Growing urgency for observability and security to converge
There is a growing growing urgency for observability and security to converge, according to a new report.
Software intelligence company Dynatrace has revealed the results of an independent global survey of 1,300 CIOs and senior DevOps managers, including 100 from Australia, in large organisations.
The findings revealed the increased difficulty of maintaining software reliability and security as the demand for continuous release cycles and the rising complexity of cloud-native environments create more risk for undetected defects and vulnerabilities to escape into production.
CIOs and senior DevOps managers are looking to DevSecOps processes, the convergence of observability and security, and the increased use of AI and automation to balance accelerated innovation with reliability and security.
The research reveals that 78% of Australian organisations (90% globally) say digital transformation has accelerated in the past 12 months.
It found 91% of Australian organisations (78% globally) deploy software updates into production every 12 hours or less, and 66% (54% globally) say they do so at least once every two hours.
Australian DevOps teams spend a third (31% globally) of their time on manual tasks involving detecting code quality issues and vulnerabilities, reducing the time spent on innovation, while 72% of Australian organisations (55% globally) make tradeoffs between quality, security, and user experience to meet the need for rapid transformation.
The report found 87% of Australian CIOs (88% globally) say the convergence of observability and security practices will be critical to building a DevSecOps culture, and 94% (90% globally) say increasing the use of AIOps will be key to scaling up these practices.
"It's difficult for teams to accelerate the pace of innovation while also maintaining the highest quality and security standards," says Bernd Greifeneder, Founder and Chief Technology Officer at Dynatrace.
"More frequent software deployments, combined with complex cloud-native architectures, make it easier for errors and vulnerabilities to escape into production where they impact customer experience and create risk," he says.
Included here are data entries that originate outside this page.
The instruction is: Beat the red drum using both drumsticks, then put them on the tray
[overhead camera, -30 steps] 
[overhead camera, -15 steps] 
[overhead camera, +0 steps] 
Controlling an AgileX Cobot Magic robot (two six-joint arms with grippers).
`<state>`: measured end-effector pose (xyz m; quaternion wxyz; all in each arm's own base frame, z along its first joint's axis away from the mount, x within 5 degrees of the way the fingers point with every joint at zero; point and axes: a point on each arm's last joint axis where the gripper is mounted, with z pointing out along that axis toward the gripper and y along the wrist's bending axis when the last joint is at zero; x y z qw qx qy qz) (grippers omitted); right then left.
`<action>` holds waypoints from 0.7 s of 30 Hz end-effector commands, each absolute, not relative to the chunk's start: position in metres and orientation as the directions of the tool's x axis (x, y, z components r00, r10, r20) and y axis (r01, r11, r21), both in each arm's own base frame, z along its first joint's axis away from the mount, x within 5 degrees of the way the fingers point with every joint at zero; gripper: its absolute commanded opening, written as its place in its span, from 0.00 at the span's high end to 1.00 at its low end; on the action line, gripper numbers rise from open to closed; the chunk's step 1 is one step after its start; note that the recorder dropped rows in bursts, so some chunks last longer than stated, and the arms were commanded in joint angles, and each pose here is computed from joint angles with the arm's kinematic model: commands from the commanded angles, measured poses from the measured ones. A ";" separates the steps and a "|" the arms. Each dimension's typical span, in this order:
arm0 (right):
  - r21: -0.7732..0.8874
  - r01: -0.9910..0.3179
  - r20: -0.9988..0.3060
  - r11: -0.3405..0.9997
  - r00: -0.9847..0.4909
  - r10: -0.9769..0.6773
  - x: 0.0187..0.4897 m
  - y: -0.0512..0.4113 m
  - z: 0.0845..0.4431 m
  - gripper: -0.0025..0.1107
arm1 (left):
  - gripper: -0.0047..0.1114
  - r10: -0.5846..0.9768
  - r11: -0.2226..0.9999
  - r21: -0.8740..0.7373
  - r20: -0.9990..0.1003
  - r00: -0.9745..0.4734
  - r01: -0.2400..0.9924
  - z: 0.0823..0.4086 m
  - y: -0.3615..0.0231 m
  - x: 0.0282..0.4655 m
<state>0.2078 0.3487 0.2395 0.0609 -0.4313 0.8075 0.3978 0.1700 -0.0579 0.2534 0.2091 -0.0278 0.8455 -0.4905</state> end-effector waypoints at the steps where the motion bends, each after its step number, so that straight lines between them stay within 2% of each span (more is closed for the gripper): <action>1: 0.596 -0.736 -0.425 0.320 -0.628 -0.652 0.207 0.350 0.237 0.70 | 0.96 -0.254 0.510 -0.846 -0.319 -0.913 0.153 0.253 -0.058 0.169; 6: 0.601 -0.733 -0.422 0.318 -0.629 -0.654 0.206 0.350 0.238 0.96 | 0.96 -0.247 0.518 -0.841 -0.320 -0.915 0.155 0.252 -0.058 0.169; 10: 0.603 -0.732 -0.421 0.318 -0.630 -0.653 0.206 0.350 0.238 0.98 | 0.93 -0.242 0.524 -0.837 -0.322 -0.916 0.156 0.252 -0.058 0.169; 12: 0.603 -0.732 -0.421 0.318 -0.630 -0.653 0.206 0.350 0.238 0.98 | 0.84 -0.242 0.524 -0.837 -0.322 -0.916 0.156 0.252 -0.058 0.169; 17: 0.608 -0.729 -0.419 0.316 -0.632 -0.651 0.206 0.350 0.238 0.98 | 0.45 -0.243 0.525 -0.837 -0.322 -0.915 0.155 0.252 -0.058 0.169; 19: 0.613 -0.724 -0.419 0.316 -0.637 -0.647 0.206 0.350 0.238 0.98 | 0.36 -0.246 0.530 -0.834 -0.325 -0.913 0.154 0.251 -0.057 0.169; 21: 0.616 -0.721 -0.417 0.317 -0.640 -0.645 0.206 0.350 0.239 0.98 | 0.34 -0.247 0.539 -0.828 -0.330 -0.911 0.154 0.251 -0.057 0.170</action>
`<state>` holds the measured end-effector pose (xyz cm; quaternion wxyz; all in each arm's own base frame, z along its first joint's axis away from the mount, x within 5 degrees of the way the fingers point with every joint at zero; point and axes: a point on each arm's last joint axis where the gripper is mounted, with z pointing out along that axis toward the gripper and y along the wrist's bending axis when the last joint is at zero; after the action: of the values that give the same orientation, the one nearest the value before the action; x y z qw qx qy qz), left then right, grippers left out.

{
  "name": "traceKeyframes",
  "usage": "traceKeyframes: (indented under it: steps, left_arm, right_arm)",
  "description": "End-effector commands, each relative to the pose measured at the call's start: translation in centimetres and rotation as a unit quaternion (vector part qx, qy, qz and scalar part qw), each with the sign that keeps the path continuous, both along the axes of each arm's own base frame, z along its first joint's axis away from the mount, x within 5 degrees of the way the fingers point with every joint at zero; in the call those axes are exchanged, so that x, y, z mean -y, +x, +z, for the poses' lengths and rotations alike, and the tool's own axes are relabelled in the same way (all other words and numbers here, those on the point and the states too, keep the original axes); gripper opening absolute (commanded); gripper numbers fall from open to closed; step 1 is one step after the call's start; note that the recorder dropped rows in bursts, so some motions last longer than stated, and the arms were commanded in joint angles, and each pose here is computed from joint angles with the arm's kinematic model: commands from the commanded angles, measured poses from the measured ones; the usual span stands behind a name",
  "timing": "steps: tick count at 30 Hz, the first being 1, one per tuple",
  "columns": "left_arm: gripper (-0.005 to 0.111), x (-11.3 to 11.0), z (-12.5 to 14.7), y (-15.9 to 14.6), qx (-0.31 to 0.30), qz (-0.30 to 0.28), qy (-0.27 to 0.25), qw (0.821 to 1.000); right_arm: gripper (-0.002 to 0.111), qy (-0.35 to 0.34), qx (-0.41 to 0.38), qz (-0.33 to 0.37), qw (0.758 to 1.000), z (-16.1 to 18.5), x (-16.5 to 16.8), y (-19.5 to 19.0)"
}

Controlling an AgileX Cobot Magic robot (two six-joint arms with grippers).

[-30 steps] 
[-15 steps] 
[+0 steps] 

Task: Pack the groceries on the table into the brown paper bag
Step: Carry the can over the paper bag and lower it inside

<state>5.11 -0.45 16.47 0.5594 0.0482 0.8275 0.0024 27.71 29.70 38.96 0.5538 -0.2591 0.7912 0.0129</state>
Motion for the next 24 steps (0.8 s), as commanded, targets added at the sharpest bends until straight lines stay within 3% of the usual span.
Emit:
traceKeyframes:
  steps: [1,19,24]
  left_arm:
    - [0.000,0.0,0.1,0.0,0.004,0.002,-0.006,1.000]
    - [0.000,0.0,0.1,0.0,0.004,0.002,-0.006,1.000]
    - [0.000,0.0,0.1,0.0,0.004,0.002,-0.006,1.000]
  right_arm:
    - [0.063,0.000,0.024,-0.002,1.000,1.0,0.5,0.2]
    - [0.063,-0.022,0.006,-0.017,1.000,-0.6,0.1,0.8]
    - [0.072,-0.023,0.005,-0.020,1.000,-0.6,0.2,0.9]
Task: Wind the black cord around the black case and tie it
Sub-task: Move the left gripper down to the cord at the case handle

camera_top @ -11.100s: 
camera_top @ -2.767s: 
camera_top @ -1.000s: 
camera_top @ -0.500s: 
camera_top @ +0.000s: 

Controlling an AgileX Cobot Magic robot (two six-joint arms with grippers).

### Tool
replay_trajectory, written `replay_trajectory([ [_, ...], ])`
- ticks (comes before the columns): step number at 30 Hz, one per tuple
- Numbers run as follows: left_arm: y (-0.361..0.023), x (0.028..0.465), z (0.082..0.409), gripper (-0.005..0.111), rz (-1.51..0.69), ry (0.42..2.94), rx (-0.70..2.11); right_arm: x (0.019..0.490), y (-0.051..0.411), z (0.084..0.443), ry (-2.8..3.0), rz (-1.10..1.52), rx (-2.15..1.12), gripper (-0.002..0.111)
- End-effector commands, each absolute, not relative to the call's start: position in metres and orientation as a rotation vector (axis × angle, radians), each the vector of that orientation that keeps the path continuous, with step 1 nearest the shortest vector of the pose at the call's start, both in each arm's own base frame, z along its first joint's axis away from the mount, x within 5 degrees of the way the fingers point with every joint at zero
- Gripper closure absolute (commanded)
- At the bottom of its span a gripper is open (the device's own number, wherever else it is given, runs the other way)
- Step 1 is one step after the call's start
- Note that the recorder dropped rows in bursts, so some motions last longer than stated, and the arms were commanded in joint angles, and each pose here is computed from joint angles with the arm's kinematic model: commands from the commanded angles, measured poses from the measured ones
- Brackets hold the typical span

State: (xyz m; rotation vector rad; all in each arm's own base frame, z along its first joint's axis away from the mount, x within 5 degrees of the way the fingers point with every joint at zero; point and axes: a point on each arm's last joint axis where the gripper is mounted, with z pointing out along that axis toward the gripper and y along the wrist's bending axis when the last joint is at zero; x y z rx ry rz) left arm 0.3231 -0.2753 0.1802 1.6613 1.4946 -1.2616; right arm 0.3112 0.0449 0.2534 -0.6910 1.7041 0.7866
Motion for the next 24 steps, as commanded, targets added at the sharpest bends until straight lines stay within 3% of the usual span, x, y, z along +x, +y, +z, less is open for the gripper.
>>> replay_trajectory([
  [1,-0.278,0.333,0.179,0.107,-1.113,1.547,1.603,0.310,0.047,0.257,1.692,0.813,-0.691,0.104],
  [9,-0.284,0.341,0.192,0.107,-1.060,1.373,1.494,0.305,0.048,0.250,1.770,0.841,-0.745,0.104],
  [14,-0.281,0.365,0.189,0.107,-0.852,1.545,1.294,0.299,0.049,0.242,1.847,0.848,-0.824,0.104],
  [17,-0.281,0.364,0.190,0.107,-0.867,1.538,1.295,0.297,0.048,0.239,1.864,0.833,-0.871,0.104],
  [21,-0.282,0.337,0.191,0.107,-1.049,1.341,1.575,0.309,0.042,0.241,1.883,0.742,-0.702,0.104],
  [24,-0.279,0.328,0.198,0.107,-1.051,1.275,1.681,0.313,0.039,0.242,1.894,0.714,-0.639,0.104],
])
"There simply are not enough hours in the day for teams to test code as thoroughly as when they had only a single monthly deployment, but there is no margin for error in today's ultra-competitive, always-on economy. Something has to change."
Additional findings from the survey include:
Australian organisations plan to increase their spending on automation across development, security, and operations by 41% (35% globally) by 2024, as they invest more in continuously testing software quality (47% in Australia versus 54% globally) and security (51% in Australia versus 49% globally) in production, automatic vulnerability detection and blocking (56% in Australia versus 41% globally)), and automating release validation (51% in Australia versus 35% globally).
Some 91% of Australian CIOs (70% globally) say they need to improve their trust in the accuracy of AIs decisions before they can automate more of the CI/CD pipeline, while 94% of CIOs say extending a DevSecOps culture to more teams is key to accelerating digital transformation and driving faster, more secure software releases.
"Organisations know that manual approaches are not scalable," says Greifeneder.
"Teams cant afford to waste time and effort chasing false positives, searching for vulnerabilities whenever a new threat alert is raised, or conducting forensics to understand whether data has been compromised. They need to work together to drive faster, more secure innovation," he says.
"Automation and modern delivery practices such as DevSecOps are key to this, but teams need to trust that their AI is reaching the right conclusions about the risk impact of a particular vulnerability."
To accomplish this, Greifeneder says organisations require a unified platform that can converge observability and security data to eliminate the silos between teams.
"By bringing their data together and retaining its context, DevOps and security teams can unlock the insights they need through causal AI," he says.
"This enables them to harness intelligent automation to rapidly deliver high-performing and secure applications that delight their users."